Dry Tears of the Aral


By Beatrice Grabish

Environmental experts have rung the death knell for the Aral Sea in Central Asia.

This man, hauling reeds from the Aral seabed for use as firewood, used to be a fisherman in Muynuk.
The once-thriving fishing industry has been decimated.
Photo by Eric Hilger.

The world's fourth largest lake in 1960, the Aral Sea has already shrunk to half its former size - a result of unsustainable cotton cultivation that began less than 40 years ago. But though the sea itself can no longer be saved, its toxic salt plains have paradoxically given rise to a new spirit in the region.

The Aral Sea is only the epicentre of the "tragedy", as Central Asians commonly refer to this legacy of environmental misuse; the damage has also consumed thousands of surrounding square kilometers. Called "the most staggering disaster of the twentieth century" by the United Nations Development Programme (UNDP), the Aral Sea basin intersects all five Central Asian republics - Kazakhstan, Kyrgyzstan, Tajikistan, Turkmenistan and Uzbekistan - which lie in a 690,000-square-kilometer landlocked zone.

The 3.5 million people who live in the region have seen their health, jobs and living conditions literally go down the drain. The once thriving fishing and canning industry has evaporated, replaced by anemia, high infant and maternal mortality, and debilitating respiratory and intestinal ailments.

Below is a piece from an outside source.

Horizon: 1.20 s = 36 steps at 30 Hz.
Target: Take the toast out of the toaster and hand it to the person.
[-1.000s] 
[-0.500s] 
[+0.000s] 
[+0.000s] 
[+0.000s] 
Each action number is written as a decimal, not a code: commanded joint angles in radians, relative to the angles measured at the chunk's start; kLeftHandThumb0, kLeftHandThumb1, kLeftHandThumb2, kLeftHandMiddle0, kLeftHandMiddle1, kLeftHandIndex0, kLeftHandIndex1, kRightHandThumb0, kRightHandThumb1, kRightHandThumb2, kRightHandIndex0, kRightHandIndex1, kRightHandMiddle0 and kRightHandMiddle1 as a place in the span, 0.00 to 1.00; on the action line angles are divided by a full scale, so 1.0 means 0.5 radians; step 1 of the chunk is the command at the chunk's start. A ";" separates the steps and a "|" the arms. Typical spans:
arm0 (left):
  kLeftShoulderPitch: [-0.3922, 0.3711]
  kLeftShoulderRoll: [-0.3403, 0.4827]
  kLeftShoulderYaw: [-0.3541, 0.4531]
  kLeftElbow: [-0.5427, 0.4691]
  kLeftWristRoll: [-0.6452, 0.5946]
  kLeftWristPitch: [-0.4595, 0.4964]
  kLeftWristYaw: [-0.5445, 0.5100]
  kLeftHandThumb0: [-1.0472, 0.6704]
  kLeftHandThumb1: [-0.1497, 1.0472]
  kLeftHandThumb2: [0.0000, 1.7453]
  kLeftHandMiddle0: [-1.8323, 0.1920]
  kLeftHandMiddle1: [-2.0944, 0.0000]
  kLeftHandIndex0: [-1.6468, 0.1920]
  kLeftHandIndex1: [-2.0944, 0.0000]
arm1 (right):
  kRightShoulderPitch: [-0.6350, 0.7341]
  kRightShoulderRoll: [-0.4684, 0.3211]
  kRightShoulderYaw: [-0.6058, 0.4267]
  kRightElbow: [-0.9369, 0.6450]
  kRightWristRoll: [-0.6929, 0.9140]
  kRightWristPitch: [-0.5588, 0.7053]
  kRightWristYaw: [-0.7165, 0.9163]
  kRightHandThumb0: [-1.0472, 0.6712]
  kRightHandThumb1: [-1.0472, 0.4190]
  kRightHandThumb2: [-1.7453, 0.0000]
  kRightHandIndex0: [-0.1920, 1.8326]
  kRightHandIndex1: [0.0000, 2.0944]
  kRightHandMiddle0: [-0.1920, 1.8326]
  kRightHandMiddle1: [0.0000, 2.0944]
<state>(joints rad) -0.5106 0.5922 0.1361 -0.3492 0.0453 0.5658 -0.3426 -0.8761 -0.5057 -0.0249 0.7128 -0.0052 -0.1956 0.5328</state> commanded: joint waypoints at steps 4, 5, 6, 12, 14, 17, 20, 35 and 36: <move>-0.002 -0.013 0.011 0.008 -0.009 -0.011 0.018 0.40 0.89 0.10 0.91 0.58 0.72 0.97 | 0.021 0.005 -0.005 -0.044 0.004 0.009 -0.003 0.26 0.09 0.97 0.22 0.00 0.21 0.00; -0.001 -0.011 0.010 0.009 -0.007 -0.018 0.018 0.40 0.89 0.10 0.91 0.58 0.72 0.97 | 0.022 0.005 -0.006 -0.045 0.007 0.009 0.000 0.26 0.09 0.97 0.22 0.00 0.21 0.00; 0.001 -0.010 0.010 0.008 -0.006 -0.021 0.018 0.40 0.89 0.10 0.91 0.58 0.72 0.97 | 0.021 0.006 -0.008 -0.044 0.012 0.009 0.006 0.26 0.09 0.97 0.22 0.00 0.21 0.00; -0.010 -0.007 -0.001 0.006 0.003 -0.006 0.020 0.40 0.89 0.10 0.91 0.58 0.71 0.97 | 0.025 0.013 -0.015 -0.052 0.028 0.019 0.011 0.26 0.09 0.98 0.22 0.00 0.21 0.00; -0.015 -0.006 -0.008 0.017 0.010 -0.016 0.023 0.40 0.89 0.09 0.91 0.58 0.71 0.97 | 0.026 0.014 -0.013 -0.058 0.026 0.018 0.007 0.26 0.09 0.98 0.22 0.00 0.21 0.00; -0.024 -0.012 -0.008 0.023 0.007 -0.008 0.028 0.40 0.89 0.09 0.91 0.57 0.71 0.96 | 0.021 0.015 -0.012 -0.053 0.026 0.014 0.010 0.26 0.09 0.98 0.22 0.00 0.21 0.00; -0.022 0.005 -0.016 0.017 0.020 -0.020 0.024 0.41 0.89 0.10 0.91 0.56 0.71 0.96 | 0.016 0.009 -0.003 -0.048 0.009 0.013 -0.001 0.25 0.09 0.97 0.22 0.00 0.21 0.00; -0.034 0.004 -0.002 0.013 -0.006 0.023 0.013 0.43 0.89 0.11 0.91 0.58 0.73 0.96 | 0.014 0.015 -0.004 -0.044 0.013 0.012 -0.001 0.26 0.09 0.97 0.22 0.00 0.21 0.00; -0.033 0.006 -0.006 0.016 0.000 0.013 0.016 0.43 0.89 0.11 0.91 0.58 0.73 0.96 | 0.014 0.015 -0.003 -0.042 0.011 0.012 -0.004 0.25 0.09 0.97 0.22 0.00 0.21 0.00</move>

Yet, in the face of such devastation, sea changes of another nature have begun - ones in which the United Nations has played a leading and positive role. Central Asian leaders who, following the independence of their republics from the former Soviet Union in 1991, had been locked in competition over scarce resources, have begun to cooperate as they struggle to address the region's enormous water crisis and environmental problems. And local people, who refer to the salt deposits left in the dusty seabed as "the dry tears of the Aral", have begun to feel a bit more hopeful.

Khalid Malik, Director of the Evaluation Office at UNDP in New York, ran the United Nations programmes in Uzbekistan from 1992 until the beginning of this year and offered his assessment of the situation. When he first arrived in Tashkent, he said tensions were building up among the newly independent Central Asian republics over the water issue. But since that time, Mr. Malik feels that considerable progress has been achieved.

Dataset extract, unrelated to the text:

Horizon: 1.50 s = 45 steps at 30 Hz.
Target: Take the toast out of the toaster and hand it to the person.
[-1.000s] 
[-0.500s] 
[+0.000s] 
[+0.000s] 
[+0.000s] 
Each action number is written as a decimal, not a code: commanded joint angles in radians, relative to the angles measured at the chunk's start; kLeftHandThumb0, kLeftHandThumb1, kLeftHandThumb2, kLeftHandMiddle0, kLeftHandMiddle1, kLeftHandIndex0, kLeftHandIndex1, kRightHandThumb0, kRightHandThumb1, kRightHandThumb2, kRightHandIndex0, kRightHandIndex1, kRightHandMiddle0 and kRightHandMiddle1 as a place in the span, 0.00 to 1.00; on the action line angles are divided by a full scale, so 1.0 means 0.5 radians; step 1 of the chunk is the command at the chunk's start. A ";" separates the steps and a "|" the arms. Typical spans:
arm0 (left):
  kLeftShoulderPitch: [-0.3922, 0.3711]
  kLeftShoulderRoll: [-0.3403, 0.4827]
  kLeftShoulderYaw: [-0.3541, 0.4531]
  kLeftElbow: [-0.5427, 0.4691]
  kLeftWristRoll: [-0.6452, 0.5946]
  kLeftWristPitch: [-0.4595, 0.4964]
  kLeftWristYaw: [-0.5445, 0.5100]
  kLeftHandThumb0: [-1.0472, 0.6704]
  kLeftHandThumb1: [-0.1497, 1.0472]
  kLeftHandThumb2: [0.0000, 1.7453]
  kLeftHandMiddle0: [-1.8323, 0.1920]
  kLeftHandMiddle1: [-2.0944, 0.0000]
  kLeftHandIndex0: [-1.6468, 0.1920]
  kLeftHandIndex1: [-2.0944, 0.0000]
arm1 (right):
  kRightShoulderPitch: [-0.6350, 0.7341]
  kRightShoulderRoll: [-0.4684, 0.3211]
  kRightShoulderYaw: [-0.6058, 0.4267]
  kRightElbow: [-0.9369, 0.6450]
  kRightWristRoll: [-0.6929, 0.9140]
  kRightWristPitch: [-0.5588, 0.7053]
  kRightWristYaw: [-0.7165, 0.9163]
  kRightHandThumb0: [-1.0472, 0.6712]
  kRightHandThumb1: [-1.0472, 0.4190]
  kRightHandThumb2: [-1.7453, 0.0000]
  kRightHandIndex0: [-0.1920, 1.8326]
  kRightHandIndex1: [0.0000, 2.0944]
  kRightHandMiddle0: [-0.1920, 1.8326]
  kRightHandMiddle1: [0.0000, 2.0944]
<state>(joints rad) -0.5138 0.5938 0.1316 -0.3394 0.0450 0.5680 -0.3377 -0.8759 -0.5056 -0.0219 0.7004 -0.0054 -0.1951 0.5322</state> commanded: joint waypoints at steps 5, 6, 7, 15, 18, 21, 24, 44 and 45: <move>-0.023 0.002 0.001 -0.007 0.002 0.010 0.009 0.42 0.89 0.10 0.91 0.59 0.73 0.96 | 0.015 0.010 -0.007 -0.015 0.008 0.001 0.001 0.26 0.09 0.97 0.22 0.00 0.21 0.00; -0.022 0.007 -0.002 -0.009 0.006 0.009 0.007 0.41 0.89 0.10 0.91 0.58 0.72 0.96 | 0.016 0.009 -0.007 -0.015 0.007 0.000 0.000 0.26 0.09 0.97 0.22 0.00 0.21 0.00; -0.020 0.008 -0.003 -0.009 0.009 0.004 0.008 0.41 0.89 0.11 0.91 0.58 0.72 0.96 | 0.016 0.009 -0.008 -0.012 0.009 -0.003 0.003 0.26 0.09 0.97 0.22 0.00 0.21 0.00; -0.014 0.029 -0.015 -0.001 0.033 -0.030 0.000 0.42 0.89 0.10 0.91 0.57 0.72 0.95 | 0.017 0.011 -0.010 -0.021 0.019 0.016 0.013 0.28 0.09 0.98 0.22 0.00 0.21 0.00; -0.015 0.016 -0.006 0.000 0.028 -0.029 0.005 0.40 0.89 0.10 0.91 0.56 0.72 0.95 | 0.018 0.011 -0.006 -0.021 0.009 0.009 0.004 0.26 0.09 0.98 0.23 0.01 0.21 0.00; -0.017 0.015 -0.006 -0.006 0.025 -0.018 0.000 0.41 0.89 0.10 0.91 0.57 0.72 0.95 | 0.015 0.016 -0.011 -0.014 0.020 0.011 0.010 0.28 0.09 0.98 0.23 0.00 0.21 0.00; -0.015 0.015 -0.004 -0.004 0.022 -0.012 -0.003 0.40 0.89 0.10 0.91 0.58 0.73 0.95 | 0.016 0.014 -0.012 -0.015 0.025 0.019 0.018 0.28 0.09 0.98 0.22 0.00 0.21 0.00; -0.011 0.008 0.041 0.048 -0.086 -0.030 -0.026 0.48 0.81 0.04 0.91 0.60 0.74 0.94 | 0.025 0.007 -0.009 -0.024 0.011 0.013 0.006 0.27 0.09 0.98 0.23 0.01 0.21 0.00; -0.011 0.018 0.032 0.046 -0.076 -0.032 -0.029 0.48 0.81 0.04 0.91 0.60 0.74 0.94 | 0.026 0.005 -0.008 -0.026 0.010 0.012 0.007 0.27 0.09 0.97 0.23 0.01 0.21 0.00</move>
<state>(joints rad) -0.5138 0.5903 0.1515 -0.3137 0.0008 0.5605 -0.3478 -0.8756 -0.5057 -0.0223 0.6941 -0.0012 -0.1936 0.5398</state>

Cotton, a main cash crop, being
picked by hand outside Nukus.
Photo by Eric Hilger.

The seeds of the Aral Sea basin water crisis were planted in 1959 when the Soviet Union picked Central Asia to serve as its cotton supplier.

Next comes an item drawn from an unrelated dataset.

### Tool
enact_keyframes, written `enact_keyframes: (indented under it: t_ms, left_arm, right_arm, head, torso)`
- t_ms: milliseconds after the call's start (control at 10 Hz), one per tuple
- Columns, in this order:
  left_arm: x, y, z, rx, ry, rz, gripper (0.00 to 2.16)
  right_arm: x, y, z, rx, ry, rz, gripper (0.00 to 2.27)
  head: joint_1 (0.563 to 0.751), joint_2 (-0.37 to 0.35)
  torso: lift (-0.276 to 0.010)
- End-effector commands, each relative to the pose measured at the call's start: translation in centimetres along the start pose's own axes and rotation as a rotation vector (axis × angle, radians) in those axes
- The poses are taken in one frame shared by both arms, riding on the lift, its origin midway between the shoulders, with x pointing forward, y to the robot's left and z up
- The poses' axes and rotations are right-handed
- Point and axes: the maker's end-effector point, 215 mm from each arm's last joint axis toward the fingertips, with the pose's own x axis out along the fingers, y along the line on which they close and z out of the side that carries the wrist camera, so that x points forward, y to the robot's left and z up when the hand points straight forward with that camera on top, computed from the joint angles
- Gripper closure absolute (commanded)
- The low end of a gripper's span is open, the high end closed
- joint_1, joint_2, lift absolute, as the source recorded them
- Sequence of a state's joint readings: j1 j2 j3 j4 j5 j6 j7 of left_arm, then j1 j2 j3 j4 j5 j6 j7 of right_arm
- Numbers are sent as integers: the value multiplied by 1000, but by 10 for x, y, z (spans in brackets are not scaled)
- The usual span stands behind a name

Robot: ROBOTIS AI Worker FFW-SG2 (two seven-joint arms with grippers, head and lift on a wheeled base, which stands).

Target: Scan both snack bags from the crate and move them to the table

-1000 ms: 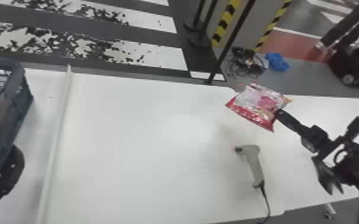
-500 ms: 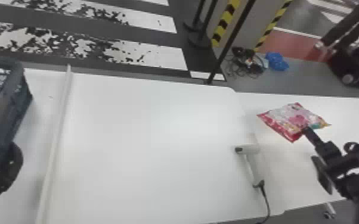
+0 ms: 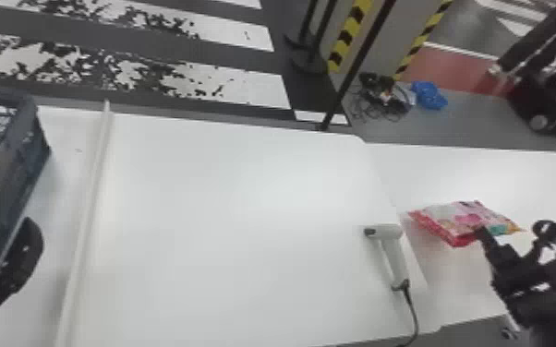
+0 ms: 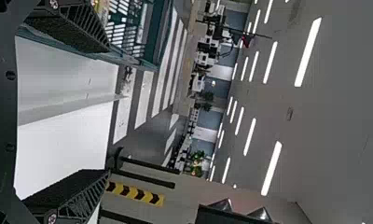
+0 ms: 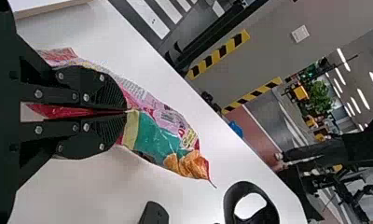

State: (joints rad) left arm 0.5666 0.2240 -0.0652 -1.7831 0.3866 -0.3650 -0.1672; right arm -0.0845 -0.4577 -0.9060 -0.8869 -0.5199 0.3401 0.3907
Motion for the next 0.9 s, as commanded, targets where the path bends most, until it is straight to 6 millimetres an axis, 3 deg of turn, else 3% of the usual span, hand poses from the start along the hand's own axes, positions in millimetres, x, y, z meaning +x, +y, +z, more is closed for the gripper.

Though cotton had been grown in Central Asia before, the scale and intensity of the Soviet plan were unique, and the Aral Sea's feeder rivers - Syr Darya and Amu Darya - were harnessed to provide the vast amounts of water needed to float this project.

By 1980 - just over 20 years later - Central Asia's production quotas reached 9 million tonnes, making it the world's fourth largest producer of cotton.